The task:
Lines below that include the word "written" should each be copied.

Recorded data:
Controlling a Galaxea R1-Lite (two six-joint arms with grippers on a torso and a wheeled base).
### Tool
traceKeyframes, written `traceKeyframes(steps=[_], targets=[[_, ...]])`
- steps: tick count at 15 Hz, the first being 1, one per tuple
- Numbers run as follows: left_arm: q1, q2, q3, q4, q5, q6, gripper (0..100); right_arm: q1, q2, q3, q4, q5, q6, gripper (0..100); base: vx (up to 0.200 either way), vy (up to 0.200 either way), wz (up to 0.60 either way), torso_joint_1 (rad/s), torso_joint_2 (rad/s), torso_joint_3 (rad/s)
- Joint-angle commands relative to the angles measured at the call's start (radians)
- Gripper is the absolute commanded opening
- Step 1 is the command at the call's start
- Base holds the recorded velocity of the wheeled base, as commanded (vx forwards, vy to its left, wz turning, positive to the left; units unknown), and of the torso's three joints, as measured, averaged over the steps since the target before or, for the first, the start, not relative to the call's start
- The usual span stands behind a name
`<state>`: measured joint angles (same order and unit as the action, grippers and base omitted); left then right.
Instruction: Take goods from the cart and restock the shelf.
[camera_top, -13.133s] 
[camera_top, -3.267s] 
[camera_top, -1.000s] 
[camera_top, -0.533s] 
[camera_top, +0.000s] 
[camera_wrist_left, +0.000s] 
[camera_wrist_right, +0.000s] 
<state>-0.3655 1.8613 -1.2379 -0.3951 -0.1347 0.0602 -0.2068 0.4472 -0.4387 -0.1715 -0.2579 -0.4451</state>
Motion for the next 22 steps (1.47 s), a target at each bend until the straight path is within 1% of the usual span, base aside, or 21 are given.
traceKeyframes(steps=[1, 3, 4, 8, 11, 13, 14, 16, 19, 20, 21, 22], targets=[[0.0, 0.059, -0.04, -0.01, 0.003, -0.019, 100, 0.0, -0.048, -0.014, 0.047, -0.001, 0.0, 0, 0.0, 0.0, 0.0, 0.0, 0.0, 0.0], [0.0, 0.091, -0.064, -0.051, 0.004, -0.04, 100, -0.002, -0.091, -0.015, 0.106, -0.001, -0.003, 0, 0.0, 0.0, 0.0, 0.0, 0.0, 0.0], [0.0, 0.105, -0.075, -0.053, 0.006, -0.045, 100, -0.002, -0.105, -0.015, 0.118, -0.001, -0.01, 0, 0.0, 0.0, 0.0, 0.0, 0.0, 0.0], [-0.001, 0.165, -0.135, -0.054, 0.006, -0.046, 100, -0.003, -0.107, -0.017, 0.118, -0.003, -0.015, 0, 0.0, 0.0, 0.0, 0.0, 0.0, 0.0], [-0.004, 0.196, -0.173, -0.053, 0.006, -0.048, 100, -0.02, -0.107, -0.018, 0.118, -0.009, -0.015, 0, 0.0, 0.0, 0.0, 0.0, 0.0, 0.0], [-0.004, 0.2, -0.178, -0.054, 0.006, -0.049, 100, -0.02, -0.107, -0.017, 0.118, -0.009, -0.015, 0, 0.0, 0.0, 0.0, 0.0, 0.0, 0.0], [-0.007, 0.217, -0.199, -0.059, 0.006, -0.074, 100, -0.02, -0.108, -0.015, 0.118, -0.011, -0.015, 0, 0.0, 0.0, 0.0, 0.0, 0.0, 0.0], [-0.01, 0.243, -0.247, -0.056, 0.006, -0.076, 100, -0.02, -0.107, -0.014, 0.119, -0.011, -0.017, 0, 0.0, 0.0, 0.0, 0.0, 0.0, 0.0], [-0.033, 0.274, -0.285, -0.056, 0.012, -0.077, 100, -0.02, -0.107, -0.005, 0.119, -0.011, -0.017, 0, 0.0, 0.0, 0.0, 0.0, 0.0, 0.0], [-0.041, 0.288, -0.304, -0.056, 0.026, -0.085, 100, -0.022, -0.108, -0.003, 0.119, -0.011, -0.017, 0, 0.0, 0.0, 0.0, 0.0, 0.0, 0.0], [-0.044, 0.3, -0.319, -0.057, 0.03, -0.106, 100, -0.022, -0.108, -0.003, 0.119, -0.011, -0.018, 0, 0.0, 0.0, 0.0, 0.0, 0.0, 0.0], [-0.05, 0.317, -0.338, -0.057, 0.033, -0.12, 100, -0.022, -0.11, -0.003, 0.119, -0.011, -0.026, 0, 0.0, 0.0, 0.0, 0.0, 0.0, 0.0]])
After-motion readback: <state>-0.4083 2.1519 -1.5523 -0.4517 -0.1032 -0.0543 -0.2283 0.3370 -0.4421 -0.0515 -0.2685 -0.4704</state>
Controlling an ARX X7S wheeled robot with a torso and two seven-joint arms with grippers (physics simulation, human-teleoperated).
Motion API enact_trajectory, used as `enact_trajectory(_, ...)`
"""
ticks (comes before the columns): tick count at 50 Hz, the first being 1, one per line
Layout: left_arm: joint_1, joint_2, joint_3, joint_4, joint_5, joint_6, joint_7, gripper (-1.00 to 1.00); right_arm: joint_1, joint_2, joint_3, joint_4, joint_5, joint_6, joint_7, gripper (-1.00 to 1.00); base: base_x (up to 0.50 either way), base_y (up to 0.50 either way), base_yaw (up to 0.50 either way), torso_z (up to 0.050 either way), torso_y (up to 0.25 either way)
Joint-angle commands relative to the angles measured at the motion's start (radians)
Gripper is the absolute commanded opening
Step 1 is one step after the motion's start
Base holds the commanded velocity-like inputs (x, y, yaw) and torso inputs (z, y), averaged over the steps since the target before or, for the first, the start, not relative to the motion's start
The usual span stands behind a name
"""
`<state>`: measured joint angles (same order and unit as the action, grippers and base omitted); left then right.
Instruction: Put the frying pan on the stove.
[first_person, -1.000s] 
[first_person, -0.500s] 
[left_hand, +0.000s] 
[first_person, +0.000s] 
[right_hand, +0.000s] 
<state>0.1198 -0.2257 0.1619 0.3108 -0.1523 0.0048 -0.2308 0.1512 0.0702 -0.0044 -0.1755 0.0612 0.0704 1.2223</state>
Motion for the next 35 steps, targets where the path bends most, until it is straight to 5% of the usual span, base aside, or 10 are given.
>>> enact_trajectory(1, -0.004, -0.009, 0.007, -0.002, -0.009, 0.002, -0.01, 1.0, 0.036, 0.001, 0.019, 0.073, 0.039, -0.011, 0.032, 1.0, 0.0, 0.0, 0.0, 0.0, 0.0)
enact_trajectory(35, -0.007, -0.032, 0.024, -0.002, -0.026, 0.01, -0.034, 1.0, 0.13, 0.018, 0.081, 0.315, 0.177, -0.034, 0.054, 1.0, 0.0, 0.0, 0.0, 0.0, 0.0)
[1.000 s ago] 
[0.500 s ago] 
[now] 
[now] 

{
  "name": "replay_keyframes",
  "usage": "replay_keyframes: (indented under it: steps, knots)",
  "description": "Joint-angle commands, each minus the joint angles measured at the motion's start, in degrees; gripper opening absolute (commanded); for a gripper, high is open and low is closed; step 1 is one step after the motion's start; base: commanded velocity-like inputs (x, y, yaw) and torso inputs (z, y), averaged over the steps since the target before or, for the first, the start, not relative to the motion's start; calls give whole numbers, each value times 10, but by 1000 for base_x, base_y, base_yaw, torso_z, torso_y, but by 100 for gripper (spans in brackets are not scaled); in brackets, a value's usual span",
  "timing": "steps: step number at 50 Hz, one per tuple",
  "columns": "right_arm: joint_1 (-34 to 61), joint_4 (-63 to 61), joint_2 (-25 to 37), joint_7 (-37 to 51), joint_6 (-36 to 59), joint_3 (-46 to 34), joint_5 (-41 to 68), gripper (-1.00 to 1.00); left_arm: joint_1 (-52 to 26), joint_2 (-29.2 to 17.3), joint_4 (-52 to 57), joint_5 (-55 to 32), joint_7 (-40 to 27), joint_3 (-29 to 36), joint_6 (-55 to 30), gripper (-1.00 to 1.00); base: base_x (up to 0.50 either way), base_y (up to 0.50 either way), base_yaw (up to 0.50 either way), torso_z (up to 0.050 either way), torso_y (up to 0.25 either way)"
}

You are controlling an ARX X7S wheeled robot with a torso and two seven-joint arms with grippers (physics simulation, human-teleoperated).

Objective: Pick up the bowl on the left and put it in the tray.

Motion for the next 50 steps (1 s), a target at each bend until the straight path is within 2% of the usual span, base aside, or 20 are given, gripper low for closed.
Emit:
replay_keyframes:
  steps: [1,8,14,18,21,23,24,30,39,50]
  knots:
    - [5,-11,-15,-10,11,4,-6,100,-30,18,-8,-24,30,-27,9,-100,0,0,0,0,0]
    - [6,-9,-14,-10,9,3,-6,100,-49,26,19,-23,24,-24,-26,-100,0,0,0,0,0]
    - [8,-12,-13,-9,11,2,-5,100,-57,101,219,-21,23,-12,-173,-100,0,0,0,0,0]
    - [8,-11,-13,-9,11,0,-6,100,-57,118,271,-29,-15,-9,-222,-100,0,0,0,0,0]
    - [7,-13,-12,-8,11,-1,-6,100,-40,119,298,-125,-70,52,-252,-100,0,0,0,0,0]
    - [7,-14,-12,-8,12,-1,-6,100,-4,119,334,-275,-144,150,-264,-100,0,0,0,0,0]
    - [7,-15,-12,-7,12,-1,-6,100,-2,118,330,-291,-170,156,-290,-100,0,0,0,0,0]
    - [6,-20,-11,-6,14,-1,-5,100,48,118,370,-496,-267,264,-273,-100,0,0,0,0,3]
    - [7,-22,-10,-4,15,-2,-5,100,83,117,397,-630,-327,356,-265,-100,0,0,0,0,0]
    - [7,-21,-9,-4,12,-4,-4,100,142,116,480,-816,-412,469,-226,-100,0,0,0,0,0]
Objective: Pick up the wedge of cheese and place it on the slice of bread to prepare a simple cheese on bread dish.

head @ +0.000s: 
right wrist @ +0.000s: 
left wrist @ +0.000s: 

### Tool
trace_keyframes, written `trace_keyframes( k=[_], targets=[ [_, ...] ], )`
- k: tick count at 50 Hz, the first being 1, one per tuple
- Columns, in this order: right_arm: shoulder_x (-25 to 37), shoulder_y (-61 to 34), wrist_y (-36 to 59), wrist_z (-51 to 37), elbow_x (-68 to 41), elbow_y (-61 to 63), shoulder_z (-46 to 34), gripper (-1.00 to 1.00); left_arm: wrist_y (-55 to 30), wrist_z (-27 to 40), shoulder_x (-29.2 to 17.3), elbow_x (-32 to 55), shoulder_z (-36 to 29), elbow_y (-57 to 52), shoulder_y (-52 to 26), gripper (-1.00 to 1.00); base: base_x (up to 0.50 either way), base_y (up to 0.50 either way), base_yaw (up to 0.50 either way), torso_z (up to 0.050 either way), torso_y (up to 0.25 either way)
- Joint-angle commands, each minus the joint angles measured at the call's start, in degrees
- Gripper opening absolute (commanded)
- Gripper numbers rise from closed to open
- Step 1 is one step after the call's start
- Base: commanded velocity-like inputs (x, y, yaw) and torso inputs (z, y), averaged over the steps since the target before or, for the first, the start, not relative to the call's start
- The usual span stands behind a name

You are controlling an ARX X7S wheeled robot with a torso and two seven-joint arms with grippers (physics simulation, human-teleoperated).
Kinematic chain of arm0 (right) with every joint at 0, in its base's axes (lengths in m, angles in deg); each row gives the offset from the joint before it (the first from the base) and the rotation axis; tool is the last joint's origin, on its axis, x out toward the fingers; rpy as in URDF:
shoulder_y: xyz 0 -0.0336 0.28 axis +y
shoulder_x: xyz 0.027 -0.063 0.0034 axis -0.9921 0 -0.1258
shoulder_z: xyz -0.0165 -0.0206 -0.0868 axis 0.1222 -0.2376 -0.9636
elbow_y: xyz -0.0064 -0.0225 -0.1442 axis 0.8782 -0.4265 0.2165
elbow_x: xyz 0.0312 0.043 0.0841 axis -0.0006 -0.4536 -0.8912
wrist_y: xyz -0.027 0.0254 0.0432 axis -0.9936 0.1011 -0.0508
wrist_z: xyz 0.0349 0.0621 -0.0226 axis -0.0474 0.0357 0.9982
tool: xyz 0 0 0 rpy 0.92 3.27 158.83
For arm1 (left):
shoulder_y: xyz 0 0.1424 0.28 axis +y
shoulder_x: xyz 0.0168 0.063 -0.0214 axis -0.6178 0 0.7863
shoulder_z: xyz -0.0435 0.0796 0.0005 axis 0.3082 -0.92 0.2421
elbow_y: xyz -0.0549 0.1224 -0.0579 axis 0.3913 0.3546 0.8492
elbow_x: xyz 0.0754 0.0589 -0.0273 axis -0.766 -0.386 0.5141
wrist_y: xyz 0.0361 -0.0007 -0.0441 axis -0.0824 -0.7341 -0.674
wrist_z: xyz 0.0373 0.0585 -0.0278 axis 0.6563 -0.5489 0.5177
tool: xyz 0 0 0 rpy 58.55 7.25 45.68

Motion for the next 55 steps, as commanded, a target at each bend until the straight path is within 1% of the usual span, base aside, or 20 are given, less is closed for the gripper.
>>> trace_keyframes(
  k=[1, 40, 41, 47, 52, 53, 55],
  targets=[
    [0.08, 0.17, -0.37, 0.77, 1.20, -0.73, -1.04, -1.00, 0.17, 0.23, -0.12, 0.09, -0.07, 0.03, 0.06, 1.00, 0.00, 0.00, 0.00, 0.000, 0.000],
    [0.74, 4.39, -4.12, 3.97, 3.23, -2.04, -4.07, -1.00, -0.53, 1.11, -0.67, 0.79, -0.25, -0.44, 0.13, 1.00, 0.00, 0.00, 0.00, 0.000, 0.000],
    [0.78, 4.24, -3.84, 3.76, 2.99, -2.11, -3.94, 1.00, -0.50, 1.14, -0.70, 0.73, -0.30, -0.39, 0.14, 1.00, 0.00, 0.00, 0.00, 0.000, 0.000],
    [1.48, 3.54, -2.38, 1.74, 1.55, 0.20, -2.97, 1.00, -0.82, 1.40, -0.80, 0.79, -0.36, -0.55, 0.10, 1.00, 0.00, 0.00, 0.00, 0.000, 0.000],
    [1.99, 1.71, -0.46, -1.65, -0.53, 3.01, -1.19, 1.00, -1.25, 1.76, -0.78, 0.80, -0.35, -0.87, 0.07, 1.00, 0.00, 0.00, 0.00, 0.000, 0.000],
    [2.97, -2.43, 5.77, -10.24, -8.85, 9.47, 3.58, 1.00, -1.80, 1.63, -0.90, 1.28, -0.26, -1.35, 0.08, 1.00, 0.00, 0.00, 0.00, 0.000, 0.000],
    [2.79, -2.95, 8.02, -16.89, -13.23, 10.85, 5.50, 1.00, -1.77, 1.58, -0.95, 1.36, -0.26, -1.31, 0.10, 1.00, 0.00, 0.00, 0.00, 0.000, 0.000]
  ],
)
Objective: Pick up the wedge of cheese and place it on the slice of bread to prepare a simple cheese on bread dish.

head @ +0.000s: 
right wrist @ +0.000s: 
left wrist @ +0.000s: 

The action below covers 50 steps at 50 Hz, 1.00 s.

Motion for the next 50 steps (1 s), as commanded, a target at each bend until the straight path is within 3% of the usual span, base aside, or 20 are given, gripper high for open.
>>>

Result:
traceKeyframes, written `traceKeyframes(steps=[_], targets=[[_, ...]])`
trace_keyframes, written `trace_keyframes( k=[_], targets=[ [_, ...] ], )`

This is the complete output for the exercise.